The major contributors to infant mortality are disorders related to short gestation, preterm birth (PTB), and low birth weight (LBW) [4], accounting for more than 20% of deaths in AA infants. This increased risk for PTB and LBW among AA infants is well known but not well understood. Biomedical factors alone do not appear to account fully for the disparities in PTB and LBW. Evidence from the literature suggests that behavioral and psychosocial risks (BPSR) may impact both maternal and infant outcomes [5].
Cigarette smoking during pregnancy adversely impacts many reproductive health outcomes, including LBW, intrauterine growth restriction, small-for-gestational-age (SGA), PTB, and stillbirth. Smoking cessation can reduce the risk of these adverse health outcomes [6]. Environmental tobacco smoke exposure (ETSE) lowers birth weight and may be associated with other negative health outcomes [7].
Studies have shown an association between depression and reproductive outcomes. Orr and colleagues found that high levels of depressive symptoms are significantly associated with PTB and/or LBW in low-income AA women [8]. Depression may be a mediator for other negative health behaviors such as use of tobacco, drugs, or alcohol [9].
Between 3.9% and 8.3% of pregnant women experience intimate partner violence (IPV) leading to adverse pregnancy outcomes for themselves or their unborn infants [10]. Consequences of IPV include miscarriage, LBW, PTB, and fetal injury [11,12].
In summary, previous research confirms the adverse effects of smoking, ETSE, depression, and IPV on pregnancy and neonatal outcomes.

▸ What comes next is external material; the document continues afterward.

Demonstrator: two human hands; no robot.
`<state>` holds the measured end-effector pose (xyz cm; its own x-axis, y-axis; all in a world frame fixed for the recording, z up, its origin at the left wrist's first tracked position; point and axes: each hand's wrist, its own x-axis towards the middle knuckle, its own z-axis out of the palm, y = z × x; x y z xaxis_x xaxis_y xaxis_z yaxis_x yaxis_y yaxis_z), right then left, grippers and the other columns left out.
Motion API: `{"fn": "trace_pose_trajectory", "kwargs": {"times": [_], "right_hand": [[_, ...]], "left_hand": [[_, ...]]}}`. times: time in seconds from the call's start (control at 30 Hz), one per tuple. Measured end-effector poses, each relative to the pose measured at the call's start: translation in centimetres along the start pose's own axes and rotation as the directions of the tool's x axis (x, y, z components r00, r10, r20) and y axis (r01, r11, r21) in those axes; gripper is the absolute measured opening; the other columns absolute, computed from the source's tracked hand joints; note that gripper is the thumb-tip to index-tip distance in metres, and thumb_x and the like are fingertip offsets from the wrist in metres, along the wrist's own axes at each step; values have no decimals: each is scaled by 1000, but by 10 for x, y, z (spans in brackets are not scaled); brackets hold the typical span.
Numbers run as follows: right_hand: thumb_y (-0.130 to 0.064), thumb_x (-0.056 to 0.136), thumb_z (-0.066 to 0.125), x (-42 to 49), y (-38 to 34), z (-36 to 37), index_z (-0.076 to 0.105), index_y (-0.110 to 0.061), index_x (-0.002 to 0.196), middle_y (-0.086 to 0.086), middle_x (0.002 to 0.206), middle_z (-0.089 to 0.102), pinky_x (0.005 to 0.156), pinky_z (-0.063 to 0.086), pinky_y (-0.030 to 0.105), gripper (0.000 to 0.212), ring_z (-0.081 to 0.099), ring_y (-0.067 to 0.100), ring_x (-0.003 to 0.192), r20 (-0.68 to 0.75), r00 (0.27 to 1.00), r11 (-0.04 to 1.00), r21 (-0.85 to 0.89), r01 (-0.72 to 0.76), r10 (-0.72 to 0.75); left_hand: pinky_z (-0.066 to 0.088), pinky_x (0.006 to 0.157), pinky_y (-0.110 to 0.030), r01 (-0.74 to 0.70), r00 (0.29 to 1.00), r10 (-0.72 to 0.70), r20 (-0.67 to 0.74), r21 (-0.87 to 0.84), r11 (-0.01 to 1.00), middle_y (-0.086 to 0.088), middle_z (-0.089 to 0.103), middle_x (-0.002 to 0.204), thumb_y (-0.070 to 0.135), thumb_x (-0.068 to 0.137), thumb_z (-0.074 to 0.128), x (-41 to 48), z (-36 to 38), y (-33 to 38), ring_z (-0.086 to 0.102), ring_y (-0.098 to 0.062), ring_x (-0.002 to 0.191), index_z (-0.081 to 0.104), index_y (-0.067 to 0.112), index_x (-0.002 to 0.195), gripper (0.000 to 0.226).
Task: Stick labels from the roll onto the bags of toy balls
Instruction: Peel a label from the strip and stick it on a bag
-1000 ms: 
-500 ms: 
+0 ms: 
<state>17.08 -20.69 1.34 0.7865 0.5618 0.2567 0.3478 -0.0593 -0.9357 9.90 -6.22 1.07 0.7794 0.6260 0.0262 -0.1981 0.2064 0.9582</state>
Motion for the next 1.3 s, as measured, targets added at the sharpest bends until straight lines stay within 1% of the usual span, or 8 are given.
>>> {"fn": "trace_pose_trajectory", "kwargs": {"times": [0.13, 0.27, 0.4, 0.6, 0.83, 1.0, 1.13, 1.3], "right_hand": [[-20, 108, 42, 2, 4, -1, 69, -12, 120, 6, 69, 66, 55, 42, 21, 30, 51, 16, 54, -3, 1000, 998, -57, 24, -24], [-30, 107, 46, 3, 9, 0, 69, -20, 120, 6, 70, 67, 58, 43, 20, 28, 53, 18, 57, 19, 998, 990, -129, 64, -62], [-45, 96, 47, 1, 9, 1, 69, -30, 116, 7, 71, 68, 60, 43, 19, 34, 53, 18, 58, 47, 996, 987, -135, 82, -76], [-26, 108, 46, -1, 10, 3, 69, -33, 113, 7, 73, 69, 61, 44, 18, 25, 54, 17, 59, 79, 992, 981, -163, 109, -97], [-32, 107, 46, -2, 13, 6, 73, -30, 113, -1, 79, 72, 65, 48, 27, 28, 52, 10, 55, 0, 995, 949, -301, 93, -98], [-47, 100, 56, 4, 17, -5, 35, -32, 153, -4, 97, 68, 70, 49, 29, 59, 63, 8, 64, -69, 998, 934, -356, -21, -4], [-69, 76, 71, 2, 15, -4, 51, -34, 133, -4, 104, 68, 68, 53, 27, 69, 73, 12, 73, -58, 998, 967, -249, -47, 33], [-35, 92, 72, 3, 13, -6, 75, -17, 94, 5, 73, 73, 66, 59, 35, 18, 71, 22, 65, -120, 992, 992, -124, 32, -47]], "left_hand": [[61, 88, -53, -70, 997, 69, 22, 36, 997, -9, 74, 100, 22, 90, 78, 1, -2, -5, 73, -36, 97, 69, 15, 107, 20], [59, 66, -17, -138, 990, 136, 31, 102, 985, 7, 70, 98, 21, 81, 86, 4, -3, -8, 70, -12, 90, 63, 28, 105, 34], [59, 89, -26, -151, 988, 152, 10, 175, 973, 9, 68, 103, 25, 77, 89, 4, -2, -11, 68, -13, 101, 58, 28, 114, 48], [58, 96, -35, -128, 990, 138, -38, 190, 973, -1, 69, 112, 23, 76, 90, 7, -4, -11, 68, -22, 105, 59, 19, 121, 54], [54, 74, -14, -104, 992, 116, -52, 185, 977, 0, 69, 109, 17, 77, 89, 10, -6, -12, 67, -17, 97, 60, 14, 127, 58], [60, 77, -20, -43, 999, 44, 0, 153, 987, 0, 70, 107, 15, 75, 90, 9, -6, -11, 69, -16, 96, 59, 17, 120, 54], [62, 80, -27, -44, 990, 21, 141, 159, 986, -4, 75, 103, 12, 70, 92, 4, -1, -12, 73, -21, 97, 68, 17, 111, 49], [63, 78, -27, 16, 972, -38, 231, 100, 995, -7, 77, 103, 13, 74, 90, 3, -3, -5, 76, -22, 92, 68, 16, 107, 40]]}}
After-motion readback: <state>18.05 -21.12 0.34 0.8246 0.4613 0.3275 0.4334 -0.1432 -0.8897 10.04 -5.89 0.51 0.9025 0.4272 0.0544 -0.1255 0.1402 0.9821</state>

However, a woman may present with multiple BPSR [13]. Consequently, intervening on only a single risk factor may be unsuccessful because other risks may continue as barriers to the desired change or continue to impact the pregnancy outcomes. Low-income populations may be inconsistently screened and have difficulty accessing mental health and behavioral interventions in primary care [14]. Co-location of psychosocial and behavioral interventions in primary care settings may increase patient access compared to service provision at separate facilities [15]. Earlier DC Healthy Outcomes of Pregnancy Expectations (DC-HOPE) reports describe the impact of an integrated education and counseling intervention on reducing smoking, ETSE, depression and IPV during pregnancy [16] and postpartum [17]. This report addresses the impact of the intervention on pregnancy and neonatal outcomes, as well as the contribution of other existing psychosocial and biomedical risks.

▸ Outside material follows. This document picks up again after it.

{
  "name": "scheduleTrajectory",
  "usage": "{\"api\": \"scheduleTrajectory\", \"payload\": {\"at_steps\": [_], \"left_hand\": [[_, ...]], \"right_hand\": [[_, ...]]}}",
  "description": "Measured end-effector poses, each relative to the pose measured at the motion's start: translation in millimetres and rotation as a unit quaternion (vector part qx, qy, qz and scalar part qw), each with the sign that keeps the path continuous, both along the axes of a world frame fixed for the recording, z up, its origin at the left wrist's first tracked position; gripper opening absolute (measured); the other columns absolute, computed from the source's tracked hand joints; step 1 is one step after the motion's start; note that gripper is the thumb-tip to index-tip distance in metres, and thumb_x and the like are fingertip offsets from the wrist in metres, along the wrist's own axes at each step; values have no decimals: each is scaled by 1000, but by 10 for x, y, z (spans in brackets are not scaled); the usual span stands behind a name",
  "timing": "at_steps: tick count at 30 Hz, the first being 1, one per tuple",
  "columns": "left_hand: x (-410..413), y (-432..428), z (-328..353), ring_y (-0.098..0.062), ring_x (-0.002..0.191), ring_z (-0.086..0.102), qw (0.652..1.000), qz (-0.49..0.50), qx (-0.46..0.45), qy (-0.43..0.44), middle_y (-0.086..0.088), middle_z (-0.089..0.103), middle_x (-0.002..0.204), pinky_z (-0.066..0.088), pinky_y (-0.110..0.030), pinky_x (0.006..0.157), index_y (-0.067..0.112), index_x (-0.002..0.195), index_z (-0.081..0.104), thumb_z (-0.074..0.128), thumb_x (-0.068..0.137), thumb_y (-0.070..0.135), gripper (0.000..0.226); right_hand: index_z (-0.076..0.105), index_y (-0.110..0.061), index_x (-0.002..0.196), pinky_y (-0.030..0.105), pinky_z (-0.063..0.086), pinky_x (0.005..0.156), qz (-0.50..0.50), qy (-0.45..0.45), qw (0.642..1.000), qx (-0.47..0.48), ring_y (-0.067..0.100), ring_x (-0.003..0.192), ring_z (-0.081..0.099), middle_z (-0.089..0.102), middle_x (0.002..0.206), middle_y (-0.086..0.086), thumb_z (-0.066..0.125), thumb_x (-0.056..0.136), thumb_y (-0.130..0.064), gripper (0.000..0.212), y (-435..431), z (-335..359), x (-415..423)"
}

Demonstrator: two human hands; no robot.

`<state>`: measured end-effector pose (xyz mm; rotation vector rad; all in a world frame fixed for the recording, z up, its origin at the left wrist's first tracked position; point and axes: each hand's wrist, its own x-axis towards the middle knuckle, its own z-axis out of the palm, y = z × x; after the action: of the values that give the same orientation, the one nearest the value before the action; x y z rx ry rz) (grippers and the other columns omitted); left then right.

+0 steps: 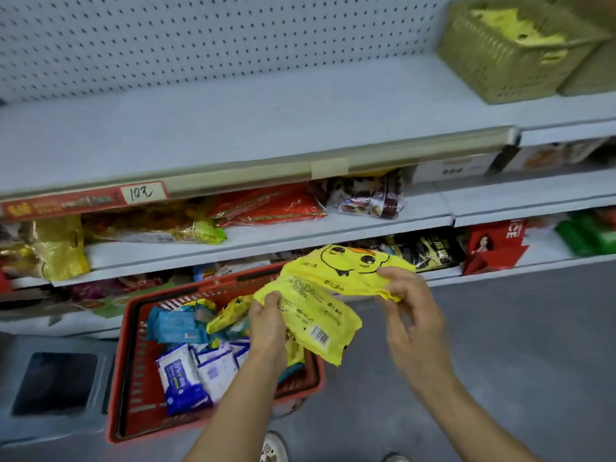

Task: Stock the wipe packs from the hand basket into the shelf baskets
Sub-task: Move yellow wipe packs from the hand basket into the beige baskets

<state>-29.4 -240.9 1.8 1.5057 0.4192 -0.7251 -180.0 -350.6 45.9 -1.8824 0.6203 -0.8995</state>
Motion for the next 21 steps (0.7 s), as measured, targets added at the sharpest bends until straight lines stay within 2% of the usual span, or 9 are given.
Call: {"api": "scheduleTrajectory", "payload": {"at_steps": [2, 4, 6, 8, 11, 15, 16, 18, 21], "left_hand": [[-210, -306, 266, -22, 70, 59, 998, 14, -54, 19, -7, 62, 80, 47, -34, 66, 8, 101, 59, 48, 98, 20, 17], [-432, -557, 492, -24, 81, 65, 990, 24, -129, 52, -7, 70, 89, 53, -39, 80, 12, 104, 65, 47, 99, 38, 32], [-639, -791, 651, -29, 102, 67, 981, -14, -181, 68, -9, 73, 107, 49, -49, 98, 16, 115, 68, 45, 89, 66, 62], [-864, -1006, 806, -33, 108, 66, 973, -83, -203, 68, -14, 70, 116, 45, -57, 101, 17, 119, 68, 54, 74, 76, 75], [-1116, -1323, 973, -36, 104, 68, 971, -108, -203, 66, -17, 70, 115, 50, -58, 93, 15, 119, 66, 72, 72, 59, 65], [-1282, -1755, 1154, -33, 84, 71, 989, -58, -135, -6, -14, 74, 95, 56, -53, 79, 13, 103, 66, 65, 89, 29, 22], [-1305, -1856, 1213, -31, 79, 70, 988, -61, -139, -30, -13, 73, 91, 56, -50, 76, 13, 100, 66, 63, 91, 25, 16], [-1328, -2070, 1322, -29, 77, 68, 983, -84, -135, -96, -12, 72, 89, 56, -43, 75, 10, 100, 66, 60, 94, 21, 14], [-1310, -2429, 1438, -30, 85, 68, 962, -149, -111, -199, -11, 74, 91, 54, -42, 81, 11, 92, 69, 58, 95, 23, 16]], "right_hand": [[52, -23, 94, 17, 44, 89, 31, 5, 999, -38, 8, 110, 56, 58, 116, -6, 57, 84, -3, 22, -185, 135, -257], [53, -26, 100, 22, 46, 86, 35, 13, 997, -62, 6, 104, 57, 58, 114, -10, 59, 83, -4, 28, -379, 238, -539], [53, -25, 104, 22, 46, 83, 38, 14, 997, -68, 5, 100, 57, 57, 113, -12, 60, 83, -6, 30, -572, 363, -805], [53, -24, 107, 16, 44, 81, 52, 29, 993, -98, 2, 98, 56, 55, 115, -14, 60, 83, -6, 32, -757, 494, -1035], [55, -17, 100, 14, 41, 83, 71, 50, 987, -133, 1, 104, 53, 53, 118, -15, 57, 80, 1, 27, -1053, 637, -1333], [56, -17, 97, 32, 47, 85, 12, -25, 999, -24, 14, 111, 55, 51, 126, -6, 42, 78, -5, 26, -1496, 800, -1587], [56, -18, 102, 36, 49, 83, -30, -38, 999, -5, 12, 110, 55, 48, 128, -10, 41, 83, -14, 25, -1611, 840, -1609], [54, -29, 110, 34, 47, 84, -100, 7, 995, -2, 2, 106, 54, 48, 123, -18, 38, 89, -45, 31, -1876, 953, -1581], [61, -38, 96, 36, 49, 83, -57, 136, 989, 10, -2, 91, 59, 64, 99, -18, 38, 83, -71, 42, -2335, 1176, -1426]]}}
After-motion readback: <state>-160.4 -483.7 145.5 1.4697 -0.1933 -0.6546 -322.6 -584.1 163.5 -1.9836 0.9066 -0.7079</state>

Participants were recruited at six prenatal care clinics in Washington, DC from July 2001 to October 2003 and followed until July 2004. IRB approval was secured from participating institutions and informed consent obtained from participants. Pregnant AA women ages 18 years and above and less than 29 weeks gestation were asked to complete a brief computerized screening interview (Audio-Computer Assisted Self-Interview: A-CASI) to assess their eligibility and status with respect to the four psychosocial risk factors: active smoking, ETSE, depression, and IPV [18].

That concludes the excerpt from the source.